# Recent change in tear staining



## zurismom (Jul 28, 2009)

Hey all you wise Maltese owners! I need help with a recent change that has occured with my baby. She is just two years old and has not had any tear staining until all of a sudden in January she started having trouble with severe staining. I did not change anything in her diet or grooming. I have tried to wash her face every morning with saline. She has also started to have saliva staining around her mouth and vulva. I tried using probiotics and that hasn't helped. She eats Stella and chewys freeze dried raw. And she drinks dasani bottled water.
I intend to get her checked for plugged tear ducts, but meanwhile do any of you wise people have any experience with this happening? Any help or advise would be greatly appreciated!


----------



## LJSquishy (Feb 27, 2008)

My girl London went through the same thing last year. I suspected either a developed food allergy or environmental allergy. London's started developing the symptoms around November. She started chewing on her paws and got a nailbed infection. We went through topical and oral antibiotics to clear it up and it took about 3 months. Eventually she stopped staining and has been fine ever since. I think it was either due to an infection or seasonal allergies.


----------



## CrystalAndZoe (Jul 11, 2006)

That's why staining is so difficult to address. Looks like you are doing everything right, but it can still crop up. What works on one does not always work on another. What type of probiotics did you try? Often people think just giving yogurt is the same thing. But there is dairy and sugar in yogurt which can make things worse. If the probiotic you are using is animal based, it has dairy in it...which can make staining worse. Is it one that needs to be refrigerated? The one I've had the best results with is Animal Essentials. But often people don't realize it needs to be refrigerated once it's been opened. But again, what works for some may not always work for another. I've had a couple people tell me AE probiotics did not help their baby. Could be other reasons that it didn't help but I've never really pursued some of the more detailed questions I really would like to have asked. So far I've just chalked it up to what works for some, doesn't always work for another.

You may want to check her teeth. I've noticed a bad tooth or low grade infection in the mouth can cause staining. It most likely won't be something you'll be able to see yourself so have your vet check. Also have your vet check the ears.

To me, it sounds like there might be a yeast problem. But I don't know how that can happen since you are feeding a grain free food. Do you feed treats that have grain? Or are you giving a new kind of treat?

Could also be a seasonal or environmental allergy. It's just soooo difficult and sooooo frustrating I know.


----------



## zurismom (Jul 28, 2009)

Thanks for the quick replies and help!
No new treats have been used.
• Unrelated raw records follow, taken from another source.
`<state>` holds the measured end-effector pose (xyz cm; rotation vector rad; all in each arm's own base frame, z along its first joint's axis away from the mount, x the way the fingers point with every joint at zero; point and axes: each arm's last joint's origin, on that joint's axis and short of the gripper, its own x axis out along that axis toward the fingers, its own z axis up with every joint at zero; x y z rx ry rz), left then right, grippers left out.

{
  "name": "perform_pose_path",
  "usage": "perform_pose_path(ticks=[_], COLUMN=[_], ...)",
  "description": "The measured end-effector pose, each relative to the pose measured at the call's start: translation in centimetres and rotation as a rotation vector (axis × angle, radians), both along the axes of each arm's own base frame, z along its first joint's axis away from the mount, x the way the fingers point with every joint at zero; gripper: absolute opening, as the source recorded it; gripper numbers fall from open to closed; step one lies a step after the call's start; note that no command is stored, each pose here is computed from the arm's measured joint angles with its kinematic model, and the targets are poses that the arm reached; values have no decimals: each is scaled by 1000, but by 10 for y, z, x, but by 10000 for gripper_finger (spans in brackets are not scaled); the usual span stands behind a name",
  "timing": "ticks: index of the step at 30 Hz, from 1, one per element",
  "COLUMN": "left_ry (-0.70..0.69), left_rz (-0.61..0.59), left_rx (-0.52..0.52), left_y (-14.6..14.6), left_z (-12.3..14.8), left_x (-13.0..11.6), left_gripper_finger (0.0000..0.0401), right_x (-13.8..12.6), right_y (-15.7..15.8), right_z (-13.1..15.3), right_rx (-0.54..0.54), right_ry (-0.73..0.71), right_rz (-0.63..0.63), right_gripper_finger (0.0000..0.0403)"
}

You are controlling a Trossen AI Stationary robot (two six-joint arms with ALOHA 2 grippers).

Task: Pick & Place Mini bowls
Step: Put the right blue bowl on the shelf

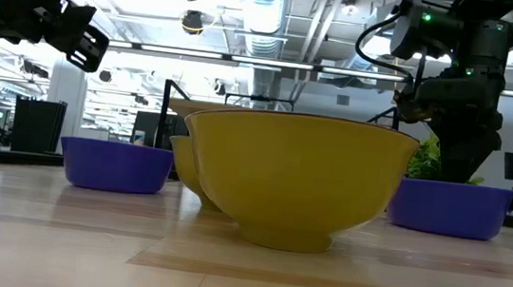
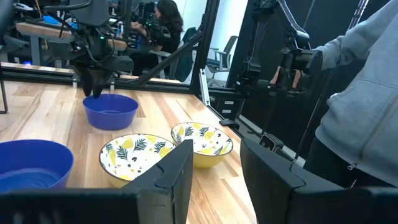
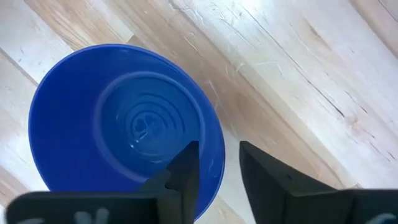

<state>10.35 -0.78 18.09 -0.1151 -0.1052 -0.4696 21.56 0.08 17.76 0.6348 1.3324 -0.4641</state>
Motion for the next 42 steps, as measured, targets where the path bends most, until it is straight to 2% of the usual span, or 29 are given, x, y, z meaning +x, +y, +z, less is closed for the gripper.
perform_pose_path(ticks=[6,10,18,25,30,42], left_ry=[0,0,-22,-23,-23,-23], left_rz=[0,0,7,6,7,7], left_rx=[0,0,45,47,46,46], left_y=[0,0,0,0,0,0], left_z=[0,0,0,0,0,0], left_x=[0,0,0,0,0,0], left_gripper_finger=[131,131,131,131,131,131], right_x=[0,0,1,7,7,5], right_y=[0,-1,-1,-1,-1,-1], right_z=[0,0,-5,-19,-19,-13], right_rx=[-9,-24,-26,-25,-24,-24], right_ry=[-1,0,25,89,83,55], right_rz=[-2,-7,-7,-6,-14,-15], right_gripper_finger=[157,166,152,158,157,102])
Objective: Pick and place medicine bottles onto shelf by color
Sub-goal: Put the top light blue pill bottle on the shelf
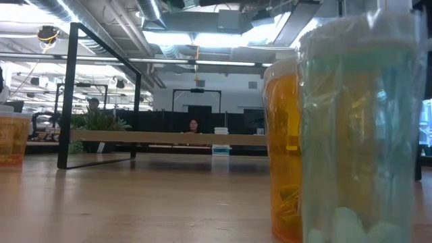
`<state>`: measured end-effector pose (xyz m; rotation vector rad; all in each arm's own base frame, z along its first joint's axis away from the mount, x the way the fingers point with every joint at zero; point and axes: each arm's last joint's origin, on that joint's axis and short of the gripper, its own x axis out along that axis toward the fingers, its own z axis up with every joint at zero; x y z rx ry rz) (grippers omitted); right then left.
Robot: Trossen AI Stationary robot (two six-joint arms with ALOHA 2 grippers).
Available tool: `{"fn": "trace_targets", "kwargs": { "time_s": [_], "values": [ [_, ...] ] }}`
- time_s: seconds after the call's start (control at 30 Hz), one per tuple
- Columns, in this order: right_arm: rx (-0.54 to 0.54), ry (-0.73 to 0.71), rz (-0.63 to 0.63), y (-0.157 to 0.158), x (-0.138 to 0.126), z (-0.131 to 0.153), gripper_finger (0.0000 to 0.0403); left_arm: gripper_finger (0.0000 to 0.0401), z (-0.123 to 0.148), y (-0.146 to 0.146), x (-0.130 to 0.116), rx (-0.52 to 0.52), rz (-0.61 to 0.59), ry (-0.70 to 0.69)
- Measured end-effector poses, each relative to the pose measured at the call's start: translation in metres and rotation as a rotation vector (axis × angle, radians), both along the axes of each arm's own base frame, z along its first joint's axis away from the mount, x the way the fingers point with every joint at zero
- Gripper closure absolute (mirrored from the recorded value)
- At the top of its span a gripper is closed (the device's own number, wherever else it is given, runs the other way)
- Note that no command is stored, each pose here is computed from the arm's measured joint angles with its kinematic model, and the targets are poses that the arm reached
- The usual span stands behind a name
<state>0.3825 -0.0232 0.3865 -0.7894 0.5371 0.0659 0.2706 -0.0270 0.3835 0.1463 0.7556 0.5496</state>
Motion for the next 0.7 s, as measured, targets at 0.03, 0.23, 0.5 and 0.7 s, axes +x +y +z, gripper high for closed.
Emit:
{"fn": "trace_targets", "kwargs": {
  "time_s": [0.03,0.23,0.5,0.7],
  "values": [
    [0.0,0.0,0.0,0.0,0.0,0.0,0.0205,0.0305,0.0,0.0,0.0,0.0,0.0,0.0],
    [0.022,0.0,0.04,0.0013,0.0001,-0.0001,0.0205,0.0305,0.0003,0.0,0.0003,0.0,0.0,-0.005],
    [0.031,-0.008,0.057,0.0017,0.0019,-0.0007,0.0205,0.0305,0.0008,-0.0001,0.001,-0.002,0.0,-0.014],
    [0.03,-0.007,0.055,0.0015,0.0033,-0.002,0.0205,0.0305,0.0008,-0.0001,0.0012,-0.002,0.0,-0.015]
  ]
}}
I feed her freeze dried chicken treats. (no additives or other ingredients) She is a very, very picky eater and her favorite protein is chicken, and she has taken to the Stella and chewys chicken the best. So I would hate to have to try to get her to eat a different flavor. Anyway, I used the Iams probiotic called prostora. I followed their protocol for tear staining. No change and I feel like her staining is getting worse over time. She just had her teeth cleaned and checked in late december, ironically just a week or two prior to this starting so I was concerned that the sedation could have started it off? But I would think since it's been almost three months since the cleaning that things would start calming down by now. I will have the teeth checked when I have the tear ducts checked. This is so frustrating!


----------



## CrystalAndZoe (Jul 11, 2006)

zurismom said:


> Thanks for the quick replies and help!
> No new treats have been used. I feed her freeze dried chicken treats. (no additives or other ingredients) She is a very, very picky eater and her favorite protein is chicken, and she has taken to the Stella and chewys chicken the best. So I would hate to have to try to get her to eat a different flavor. Anyway, I used the Iams probiotic called prostora. I followed their protocol for tear staining. No change and I feel like her staining is getting worse over time. She just had her teeth cleaned and checked in late december, ironically just a week or two prior to this starting so I was concerned that the sedation could have started it off? But I would think since it's been almost three months since the cleaning that things would start calming down by now. I will have the teeth checked when I have the tear ducts checked. This is so frustrating!



I've just done a quick search on Iam's Prostora. No where on any site, even Iams, does it give ingredients or a guaranteed analysis. It only mentions one strain of the probiotic family,  Bifidobacterium. I would encourage you to try another type of probiotic. One that specifically says it is plant based, rich in lipase & digestive enzymes, and contains as many strains of the probiotic family as possible. It's important that the product has live active cultures.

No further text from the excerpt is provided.